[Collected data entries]

• • • • •

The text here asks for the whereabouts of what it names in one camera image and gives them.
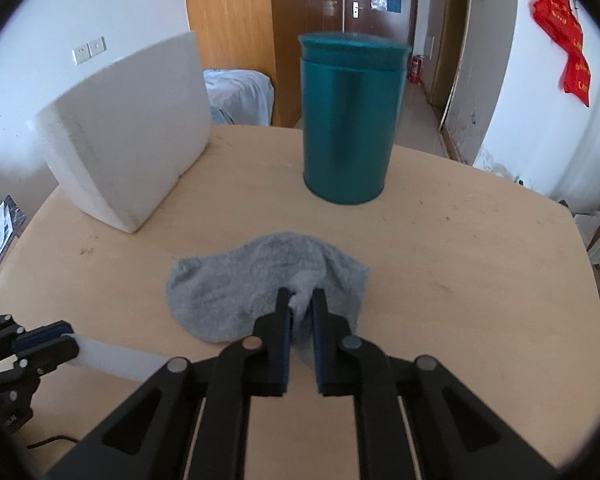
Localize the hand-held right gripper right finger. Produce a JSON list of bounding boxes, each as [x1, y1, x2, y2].
[[311, 287, 556, 480]]

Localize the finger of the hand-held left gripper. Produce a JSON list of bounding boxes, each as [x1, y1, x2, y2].
[[21, 336, 81, 376], [11, 320, 73, 356]]

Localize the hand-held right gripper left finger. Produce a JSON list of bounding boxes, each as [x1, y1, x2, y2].
[[45, 287, 293, 480]]

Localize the translucent white plastic bar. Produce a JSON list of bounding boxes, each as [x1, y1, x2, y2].
[[67, 332, 173, 383]]

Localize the grey sock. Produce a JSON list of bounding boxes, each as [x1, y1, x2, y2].
[[165, 231, 371, 368]]

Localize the white foam box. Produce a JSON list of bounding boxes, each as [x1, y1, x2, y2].
[[35, 30, 212, 234]]

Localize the papers on side table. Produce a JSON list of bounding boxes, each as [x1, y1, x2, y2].
[[0, 195, 28, 311]]

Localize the teal metal canister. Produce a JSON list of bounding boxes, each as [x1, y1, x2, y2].
[[298, 31, 414, 206]]

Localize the white bag on floor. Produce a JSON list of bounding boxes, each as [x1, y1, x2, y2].
[[202, 68, 275, 127]]

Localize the wooden side door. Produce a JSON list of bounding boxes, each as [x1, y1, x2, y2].
[[427, 0, 471, 131]]

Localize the wooden wardrobe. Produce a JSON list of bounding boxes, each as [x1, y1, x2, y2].
[[181, 0, 348, 128]]

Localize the red printed bag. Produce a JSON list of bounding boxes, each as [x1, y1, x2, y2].
[[562, 52, 592, 107], [532, 0, 583, 53]]

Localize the black cable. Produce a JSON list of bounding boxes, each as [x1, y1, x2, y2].
[[27, 435, 83, 450]]

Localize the double wall socket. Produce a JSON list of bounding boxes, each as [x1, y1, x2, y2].
[[72, 36, 106, 65]]

• • • • •

■ **Problem details**
Reproduce the data above verbatim, minus any images.

■ **Solution for this exercise**
The text here asks for the whereabouts of what it names in one camera image and gives them.
Localize the hand-held right gripper right finger. Produce a JSON list of bounding boxes, each as [x1, y1, x2, y2].
[[311, 287, 556, 480]]

Localize the finger of the hand-held left gripper. Produce a JSON list of bounding boxes, each as [x1, y1, x2, y2].
[[21, 336, 81, 376], [11, 320, 73, 356]]

Localize the hand-held right gripper left finger. Produce a JSON list of bounding boxes, each as [x1, y1, x2, y2].
[[45, 287, 293, 480]]

Localize the translucent white plastic bar. Produce a JSON list of bounding boxes, each as [x1, y1, x2, y2].
[[67, 332, 173, 383]]

Localize the grey sock. Produce a JSON list of bounding boxes, each as [x1, y1, x2, y2].
[[165, 231, 371, 368]]

Localize the white foam box. Produce a JSON list of bounding boxes, each as [x1, y1, x2, y2].
[[35, 30, 212, 234]]

Localize the papers on side table. Produce a JSON list of bounding boxes, each as [x1, y1, x2, y2].
[[0, 195, 28, 311]]

Localize the teal metal canister. Produce a JSON list of bounding boxes, each as [x1, y1, x2, y2].
[[298, 31, 414, 206]]

Localize the white bag on floor. Produce a JSON list of bounding boxes, each as [x1, y1, x2, y2].
[[202, 68, 275, 127]]

Localize the wooden side door. Produce a JSON list of bounding boxes, each as [x1, y1, x2, y2].
[[427, 0, 471, 131]]

Localize the wooden wardrobe. Produce a JSON list of bounding boxes, each as [x1, y1, x2, y2].
[[181, 0, 348, 128]]

Localize the red printed bag. Produce a JSON list of bounding boxes, each as [x1, y1, x2, y2].
[[562, 52, 592, 107], [532, 0, 583, 53]]

Localize the black cable. Produce a JSON list of bounding boxes, each as [x1, y1, x2, y2].
[[27, 435, 83, 450]]

Localize the double wall socket. Produce a JSON list of bounding boxes, each as [x1, y1, x2, y2].
[[72, 36, 106, 65]]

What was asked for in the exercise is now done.